2006年10月「 自慢の羽根 」117.



ふーちゃんの側にいる ボク たい君を 

ジ〜ロ ジロ ジロ しつっこく観察しながら お父さんとお母さんは

顔色が悪いナー 艶もない!

羽根が スッケスケ ボッロボロ おハゲになってきたのかな〜?

食欲ないし、、、 元気もないし、、、

可愛いボクのことを スゴーク心配してくれてるのは わかるんだけど

毎年 夏が終わるころ 必ず ボクの身におこることなのに・・・ 

長〜くて ピン! 立派な尻尾の羽根も 抜けて ふーちゃんとおんなじような お尻になった!

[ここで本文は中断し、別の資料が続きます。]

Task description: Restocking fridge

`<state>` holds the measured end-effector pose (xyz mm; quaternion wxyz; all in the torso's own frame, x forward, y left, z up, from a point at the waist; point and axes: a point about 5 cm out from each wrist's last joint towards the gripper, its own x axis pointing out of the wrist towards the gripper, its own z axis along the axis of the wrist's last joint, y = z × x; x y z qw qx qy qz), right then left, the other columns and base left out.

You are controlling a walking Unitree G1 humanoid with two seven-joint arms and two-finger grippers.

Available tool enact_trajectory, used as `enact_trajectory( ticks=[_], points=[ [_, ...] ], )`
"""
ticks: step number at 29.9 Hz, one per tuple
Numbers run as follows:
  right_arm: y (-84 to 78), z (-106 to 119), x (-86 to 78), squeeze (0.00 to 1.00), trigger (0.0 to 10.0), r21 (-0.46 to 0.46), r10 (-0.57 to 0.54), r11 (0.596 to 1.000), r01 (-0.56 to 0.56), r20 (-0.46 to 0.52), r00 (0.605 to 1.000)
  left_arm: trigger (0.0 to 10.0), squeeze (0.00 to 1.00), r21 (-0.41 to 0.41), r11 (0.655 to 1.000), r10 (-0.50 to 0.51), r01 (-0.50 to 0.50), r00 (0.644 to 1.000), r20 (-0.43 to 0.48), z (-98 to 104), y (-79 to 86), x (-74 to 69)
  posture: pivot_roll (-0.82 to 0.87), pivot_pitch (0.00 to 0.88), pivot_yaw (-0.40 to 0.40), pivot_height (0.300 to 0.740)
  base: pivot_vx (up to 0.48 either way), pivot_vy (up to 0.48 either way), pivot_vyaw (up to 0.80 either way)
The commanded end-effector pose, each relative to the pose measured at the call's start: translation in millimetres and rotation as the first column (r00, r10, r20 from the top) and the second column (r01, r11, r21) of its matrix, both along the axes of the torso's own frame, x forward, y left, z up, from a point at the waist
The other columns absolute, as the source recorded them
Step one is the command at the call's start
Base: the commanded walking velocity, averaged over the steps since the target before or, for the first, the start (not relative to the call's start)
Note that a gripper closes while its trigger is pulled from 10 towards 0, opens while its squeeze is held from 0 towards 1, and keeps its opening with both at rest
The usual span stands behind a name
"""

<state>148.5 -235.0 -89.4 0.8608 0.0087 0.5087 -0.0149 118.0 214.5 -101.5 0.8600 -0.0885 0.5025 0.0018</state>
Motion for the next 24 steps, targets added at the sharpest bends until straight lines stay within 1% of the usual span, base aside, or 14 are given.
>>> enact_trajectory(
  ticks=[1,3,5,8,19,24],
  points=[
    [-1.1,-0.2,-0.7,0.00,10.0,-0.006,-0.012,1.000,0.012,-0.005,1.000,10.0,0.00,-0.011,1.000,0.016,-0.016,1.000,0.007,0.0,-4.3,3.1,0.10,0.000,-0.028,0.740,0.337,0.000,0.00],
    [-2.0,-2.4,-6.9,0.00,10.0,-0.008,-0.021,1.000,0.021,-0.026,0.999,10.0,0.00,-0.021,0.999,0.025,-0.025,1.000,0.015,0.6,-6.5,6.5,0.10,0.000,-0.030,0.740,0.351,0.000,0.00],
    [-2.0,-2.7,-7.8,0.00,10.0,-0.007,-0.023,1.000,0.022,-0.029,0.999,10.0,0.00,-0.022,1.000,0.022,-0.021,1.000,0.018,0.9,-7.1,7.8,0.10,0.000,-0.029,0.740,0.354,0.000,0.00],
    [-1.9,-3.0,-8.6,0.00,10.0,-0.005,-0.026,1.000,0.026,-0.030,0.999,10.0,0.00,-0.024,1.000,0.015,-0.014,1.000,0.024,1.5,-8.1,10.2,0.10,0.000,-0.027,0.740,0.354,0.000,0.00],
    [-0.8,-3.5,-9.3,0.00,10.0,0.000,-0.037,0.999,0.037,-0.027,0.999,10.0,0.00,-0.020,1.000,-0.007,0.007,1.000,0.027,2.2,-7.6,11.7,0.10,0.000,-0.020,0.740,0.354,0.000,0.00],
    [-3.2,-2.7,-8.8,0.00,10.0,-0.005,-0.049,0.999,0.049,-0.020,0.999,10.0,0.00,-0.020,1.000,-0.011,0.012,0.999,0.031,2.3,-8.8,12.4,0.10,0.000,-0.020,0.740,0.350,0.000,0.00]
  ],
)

首から肩にかけた フッサフサの羽根も どんどん抜けて 地肌がスケて見えちゃう

いつも キリッ! ベッカムヘヤーに きめてた頭も まるでカッパさん

おしゃれなボクにとっては つら〜い季節なんだ

だから 自然に 食欲も無い 顔色だって悪くなる 元気も無くなる・・・

今のボクを 初めて見たら 「な〜んてみすぼらしい・・・!」 きっと そう思うネ

 春は 【キラキラ光る ツヤツヤした羽根に 包まれてた!】なんて 誰も 信じてくれないだろう

頭や首や顔に 白髪?(白い羽根)が・・・ 老人?(老鶏)に・・・

「たい も 歳とったのかな〜?」 お父さんとお母さんは 自分達に置き換えてる

残念でした、、、 もう少しすれば 尻尾も首も頭も顔も 新しい羽根が生えて

元通りの フッサフサでピッカピカで 立派な尻尾ピン! の ボク たい君になるんだからね〜

白髪みたいに見えてるのは 白い筒状の中に 新しい羽根が入ってるからサ

この筒が抜けると 綺麗な羽根がフワッ! 広がるんだ

へん子ちゃんが亡くなって 家の中で寂しく 引きこもりの生活をしてた頃

お母さんは 膝に座ってるボクの 頭や首筋をかき分けて 白い管を スー

お父さんとお母さんは 新しい羽根が そんな風に生えてくることを 知らなかったんだヨ

ボクは テレビの前でくつろいでる お母さんの膝の上で 羽づくろいをして貰いながら ウトウト

だって、、、 気持ちヨカッタんだもん ちょっと懐かしいナ〜

「あの頃は ホントに甘えん坊 たい だったのにナ〜、、、 忘れちゃったの?」 

お母さんは 時々 ボクの目をジー!と見つめて 真剣に聞くんだ・・・

( 「たいの尻尾」41. と 「恥ずかしい季節」65. も読んでね )

けど、、、 ふー子ちゃんには話せない! だって、、、恥ずかしいヨ〜

毎年のことなのに お父さんもお母さんも そのたんびに ハラ ハラ 心配しすぎ!

まあ 今年は いつもより ヒドイ状態になってるのも 確かだけどネ


ボク たい君だって ピッカピカの羽根で カッコよく胸張って ふーちゃんを守りたい!